If the input mzml was converted from thermo raw file by msconvert without peak picking, there will be no exception raised, and just stopped when searching, like this

Thread 3_0 will analyze 12911 compounds and 72038 transitions from SWATH 5 (batch 2 out of 12)
Thread 6_0 will analyze 14914 compounds and 82015 transitions from SWATH 4 (batch 2 out of 14)
Thread 0_0 will analyze 10545 compounds and 55144 transitions from SWATH 2 (batch 3 out of 10)
Thread 2_0 will analyze 14011 compounds and 74796 transitions from SWATH 3 (batch 3 out of 14)
(base) PS F:\>

When the input mzml was converted with peak picking, the error will be invalid ID

...
Thread 0_0 will analyze 10545 compounds and 55144 transitions from SWATH 2 (batch 3 out of 10)
Thread 4_0 will analyze 7360 compounds and 37058 transitions from SWATH 1 (batch 4 out of 7)

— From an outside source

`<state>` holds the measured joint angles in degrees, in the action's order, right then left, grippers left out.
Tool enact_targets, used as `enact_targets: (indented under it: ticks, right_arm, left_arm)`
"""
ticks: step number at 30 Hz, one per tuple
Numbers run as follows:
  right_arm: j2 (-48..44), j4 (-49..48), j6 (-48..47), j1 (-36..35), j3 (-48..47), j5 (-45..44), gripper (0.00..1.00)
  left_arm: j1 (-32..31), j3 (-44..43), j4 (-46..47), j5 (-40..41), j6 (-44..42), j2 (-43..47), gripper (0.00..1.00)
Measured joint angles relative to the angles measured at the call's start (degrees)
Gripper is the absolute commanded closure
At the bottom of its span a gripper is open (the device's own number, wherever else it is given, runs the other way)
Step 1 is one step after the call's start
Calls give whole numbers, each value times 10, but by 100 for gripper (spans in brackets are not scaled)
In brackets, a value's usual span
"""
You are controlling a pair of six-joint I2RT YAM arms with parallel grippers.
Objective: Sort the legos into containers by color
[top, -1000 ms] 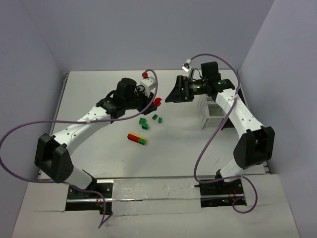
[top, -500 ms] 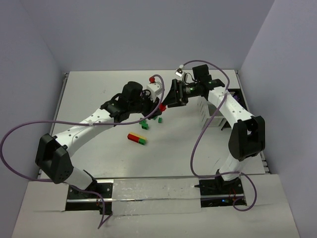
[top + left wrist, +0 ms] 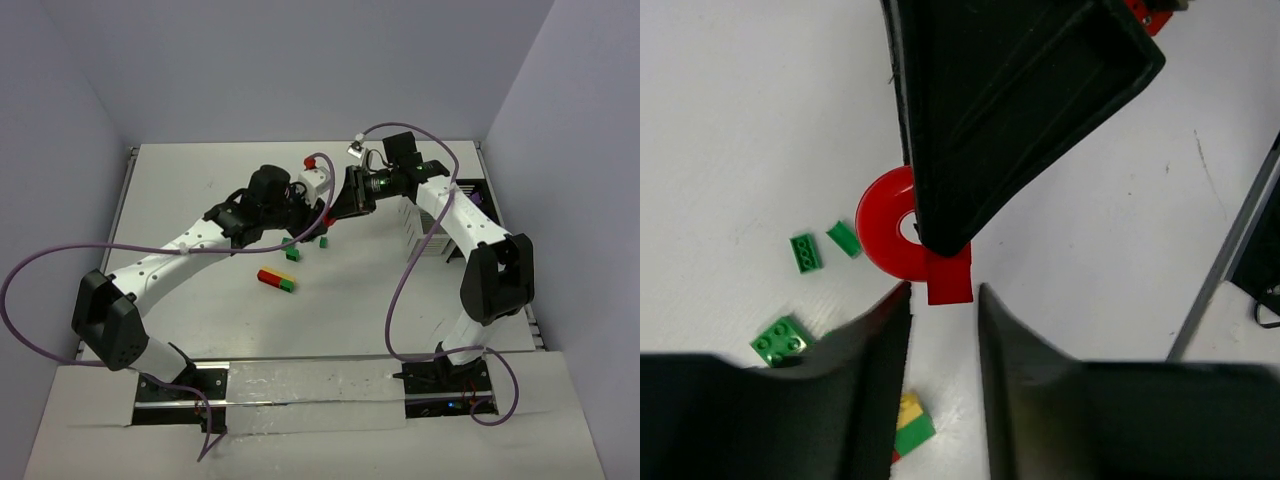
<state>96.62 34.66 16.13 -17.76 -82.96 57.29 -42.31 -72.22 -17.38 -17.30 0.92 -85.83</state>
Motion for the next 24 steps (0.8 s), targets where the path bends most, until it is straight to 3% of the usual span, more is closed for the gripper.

---------------------------------------------------
FATAL: uncaught exception!
---------------------------------------------------
last entry in the exception handler:
exception of type InvalidValue occurred in line 165, function void __cdecl OpenMS::MRMTransitionGroup<class OpenMS::MSChromatogram,struct OpenSwath::LightTransition>::addTransition(const struct OpenSwath::LightTransition &,const class OpenMS::String &) of C:\jenkins\ws\openms\RC\openms_release_packaging\9447518b\source\src\openms\include\OpenMS/KERNEL/MRMTransitionGroup.h
error message: the value '1747343' was used but is not valid; Internal error: Transition with nativeID was already present!
---------------------------------------------------

If I use TargetedFileConverter again, from pqp to tsv, the error will be raised correctly, in the checking step after reading database and generating TargetedExperiment

Progress of 'reading PQP file (SQL warmup)':
-- done [took 36.64 s (CPU), 36.82 s (Wall)] --
Progress of 'reading PQP file':
-- done [took 7.72 s (CPU), 7.71 s (Wall)] --
Progress of 'conversion to internal data representation':
-- done [took 5.11 s (CPU), 5.10 s (Wall)] --
Found duplicate transition id (must be unique): 1292421
Error: Unexpected internal error (Invalid input, contains duplicate or invalid references)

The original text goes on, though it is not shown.